=== Exercise instructions ===
Determine which lines of the records include the word "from", and copy them.

=== Entries supplied ===
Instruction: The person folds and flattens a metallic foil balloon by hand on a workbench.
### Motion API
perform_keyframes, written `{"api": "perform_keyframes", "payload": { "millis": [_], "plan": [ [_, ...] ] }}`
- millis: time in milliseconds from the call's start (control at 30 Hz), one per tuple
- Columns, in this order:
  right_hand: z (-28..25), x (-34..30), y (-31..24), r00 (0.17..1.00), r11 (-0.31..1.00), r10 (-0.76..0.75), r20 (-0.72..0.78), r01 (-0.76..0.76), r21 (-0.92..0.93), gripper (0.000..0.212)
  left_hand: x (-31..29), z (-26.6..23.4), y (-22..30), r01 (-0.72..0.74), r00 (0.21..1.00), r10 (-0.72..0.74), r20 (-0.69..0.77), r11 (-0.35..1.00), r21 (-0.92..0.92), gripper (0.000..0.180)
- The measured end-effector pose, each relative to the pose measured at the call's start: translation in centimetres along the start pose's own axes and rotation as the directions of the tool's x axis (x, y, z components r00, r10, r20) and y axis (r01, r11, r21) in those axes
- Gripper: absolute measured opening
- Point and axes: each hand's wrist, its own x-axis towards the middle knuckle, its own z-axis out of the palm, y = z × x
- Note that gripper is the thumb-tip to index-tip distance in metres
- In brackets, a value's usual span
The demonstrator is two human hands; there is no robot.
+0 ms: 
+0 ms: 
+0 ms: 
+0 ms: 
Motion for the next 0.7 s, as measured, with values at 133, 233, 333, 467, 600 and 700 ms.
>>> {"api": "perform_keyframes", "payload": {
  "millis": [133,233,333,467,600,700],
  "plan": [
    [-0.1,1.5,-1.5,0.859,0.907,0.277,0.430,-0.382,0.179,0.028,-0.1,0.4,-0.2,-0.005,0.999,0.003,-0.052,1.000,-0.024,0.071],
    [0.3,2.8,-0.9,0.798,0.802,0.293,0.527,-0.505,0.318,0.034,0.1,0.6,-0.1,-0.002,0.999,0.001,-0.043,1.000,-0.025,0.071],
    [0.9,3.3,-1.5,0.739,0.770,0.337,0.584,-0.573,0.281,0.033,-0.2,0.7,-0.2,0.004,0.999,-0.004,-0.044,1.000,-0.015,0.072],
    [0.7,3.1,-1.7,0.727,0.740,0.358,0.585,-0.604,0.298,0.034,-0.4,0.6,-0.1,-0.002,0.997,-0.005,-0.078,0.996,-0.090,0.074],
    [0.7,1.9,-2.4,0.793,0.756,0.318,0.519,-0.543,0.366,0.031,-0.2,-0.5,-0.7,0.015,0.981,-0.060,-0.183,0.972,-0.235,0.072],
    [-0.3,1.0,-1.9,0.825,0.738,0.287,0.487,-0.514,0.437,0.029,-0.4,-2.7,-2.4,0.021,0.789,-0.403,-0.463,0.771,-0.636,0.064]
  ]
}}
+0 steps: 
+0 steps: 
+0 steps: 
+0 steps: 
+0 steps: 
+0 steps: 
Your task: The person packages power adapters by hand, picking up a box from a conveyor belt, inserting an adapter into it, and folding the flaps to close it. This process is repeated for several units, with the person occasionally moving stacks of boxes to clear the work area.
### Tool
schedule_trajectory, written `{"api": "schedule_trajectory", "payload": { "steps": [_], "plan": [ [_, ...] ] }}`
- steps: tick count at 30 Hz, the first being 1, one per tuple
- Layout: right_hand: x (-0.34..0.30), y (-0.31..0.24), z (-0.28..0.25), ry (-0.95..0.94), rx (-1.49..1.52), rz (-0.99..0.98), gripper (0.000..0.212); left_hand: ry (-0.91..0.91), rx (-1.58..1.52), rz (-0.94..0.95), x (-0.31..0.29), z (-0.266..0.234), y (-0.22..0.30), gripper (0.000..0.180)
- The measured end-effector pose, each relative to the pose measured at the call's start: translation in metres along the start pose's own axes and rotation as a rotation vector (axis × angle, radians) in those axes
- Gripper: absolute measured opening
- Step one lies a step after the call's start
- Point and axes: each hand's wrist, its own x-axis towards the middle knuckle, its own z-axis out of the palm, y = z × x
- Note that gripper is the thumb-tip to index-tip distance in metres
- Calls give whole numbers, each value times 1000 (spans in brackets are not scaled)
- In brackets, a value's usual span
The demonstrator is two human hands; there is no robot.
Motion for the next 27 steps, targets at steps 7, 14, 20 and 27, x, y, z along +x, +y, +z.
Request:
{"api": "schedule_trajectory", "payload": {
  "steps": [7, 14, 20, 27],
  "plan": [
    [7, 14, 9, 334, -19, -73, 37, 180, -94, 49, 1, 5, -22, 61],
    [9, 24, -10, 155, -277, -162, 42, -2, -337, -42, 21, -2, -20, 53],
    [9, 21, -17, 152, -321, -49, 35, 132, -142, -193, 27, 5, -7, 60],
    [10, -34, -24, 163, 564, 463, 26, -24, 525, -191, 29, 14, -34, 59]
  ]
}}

=== Solution for this exercise ===
- millis: time in milliseconds from the call's start (control at 30 Hz), one per tuple
Your task: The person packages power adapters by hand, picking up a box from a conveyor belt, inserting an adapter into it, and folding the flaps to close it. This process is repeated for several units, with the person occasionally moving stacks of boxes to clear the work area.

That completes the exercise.